EXERCISE DESCRIPTION >> Give back all of the data exactly, with every picture omitted.

SUPPLIED DATA >>

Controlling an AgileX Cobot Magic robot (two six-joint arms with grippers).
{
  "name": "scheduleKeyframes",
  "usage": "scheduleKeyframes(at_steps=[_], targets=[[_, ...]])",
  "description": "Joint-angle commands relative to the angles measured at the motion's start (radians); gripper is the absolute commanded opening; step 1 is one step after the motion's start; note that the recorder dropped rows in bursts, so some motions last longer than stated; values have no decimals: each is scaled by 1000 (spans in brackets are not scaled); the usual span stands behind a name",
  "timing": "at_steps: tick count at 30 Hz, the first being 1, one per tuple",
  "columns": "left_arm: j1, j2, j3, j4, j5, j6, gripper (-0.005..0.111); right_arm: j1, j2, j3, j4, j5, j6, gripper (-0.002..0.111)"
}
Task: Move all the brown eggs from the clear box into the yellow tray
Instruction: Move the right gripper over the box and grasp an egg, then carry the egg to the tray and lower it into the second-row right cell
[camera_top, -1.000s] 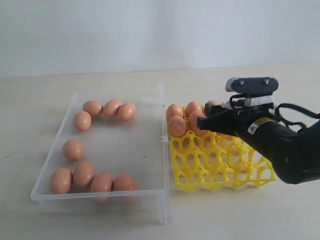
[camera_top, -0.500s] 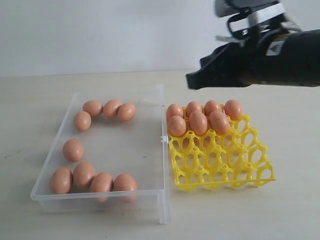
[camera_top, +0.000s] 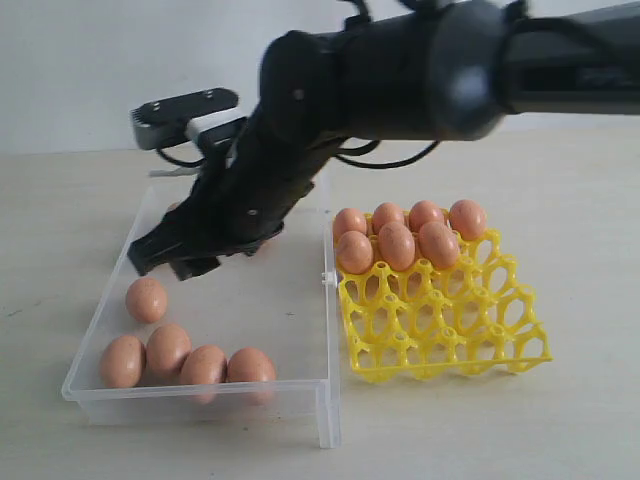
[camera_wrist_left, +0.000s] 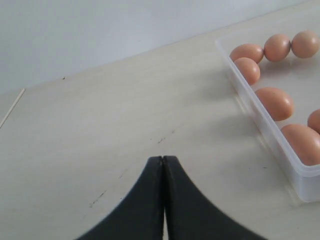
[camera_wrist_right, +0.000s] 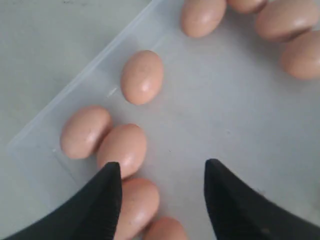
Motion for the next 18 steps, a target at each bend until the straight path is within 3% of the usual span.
scheduleKeyframes(at_steps=[1, 11, 18], targets=[[2, -6, -4, 0, -6, -5, 0, 26, 161, -219, 13, 102, 6, 57], [2, -6, -4, 0, -6, -5, 0, 30, 476, -642, 13, 296, 82, 57], [2, -6, -4, 0, -6, -5, 0, 30, 561, -745, -17, 308, 113, 57]])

WRITTEN ANSWER >>
Controlling an AgileX Cobot Magic robot (two six-joint arms with grippers).
{
  "name": "scheduleKeyframes",
  "usage": "scheduleKeyframes(at_steps=[_], targets=[[_, ...]])",
  "description": "Joint-angle commands relative to the angles measured at the motion's start (radians); gripper is the absolute commanded opening; step 1 is one step after the motion's start; note that the recorder dropped rows in bursts, so some motions last longer than stated; values have no decimals: each is scaled by 1000 (spans in brackets are not scaled); the usual span stands behind a name",
  "timing": "at_steps: tick count at 30 Hz, the first being 1, one per tuple",
  "columns": "left_arm: j1, j2, j3, j4, j5, j6, gripper (-0.005..0.111); right_arm: j1, j2, j3, j4, j5, j6, gripper (-0.002..0.111)"
}
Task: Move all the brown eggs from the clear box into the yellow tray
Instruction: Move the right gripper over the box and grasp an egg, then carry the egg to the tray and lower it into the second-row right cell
[camera_top, -1.000s] 
[camera_top, -0.500s] 
[camera_top, +0.000s] 
[camera_wrist_left, +0.000s] 
[camera_wrist_right, +0.000s] 
Motion for the next 18 steps, a target at each bend until the straight path is within 3% of the usual span.
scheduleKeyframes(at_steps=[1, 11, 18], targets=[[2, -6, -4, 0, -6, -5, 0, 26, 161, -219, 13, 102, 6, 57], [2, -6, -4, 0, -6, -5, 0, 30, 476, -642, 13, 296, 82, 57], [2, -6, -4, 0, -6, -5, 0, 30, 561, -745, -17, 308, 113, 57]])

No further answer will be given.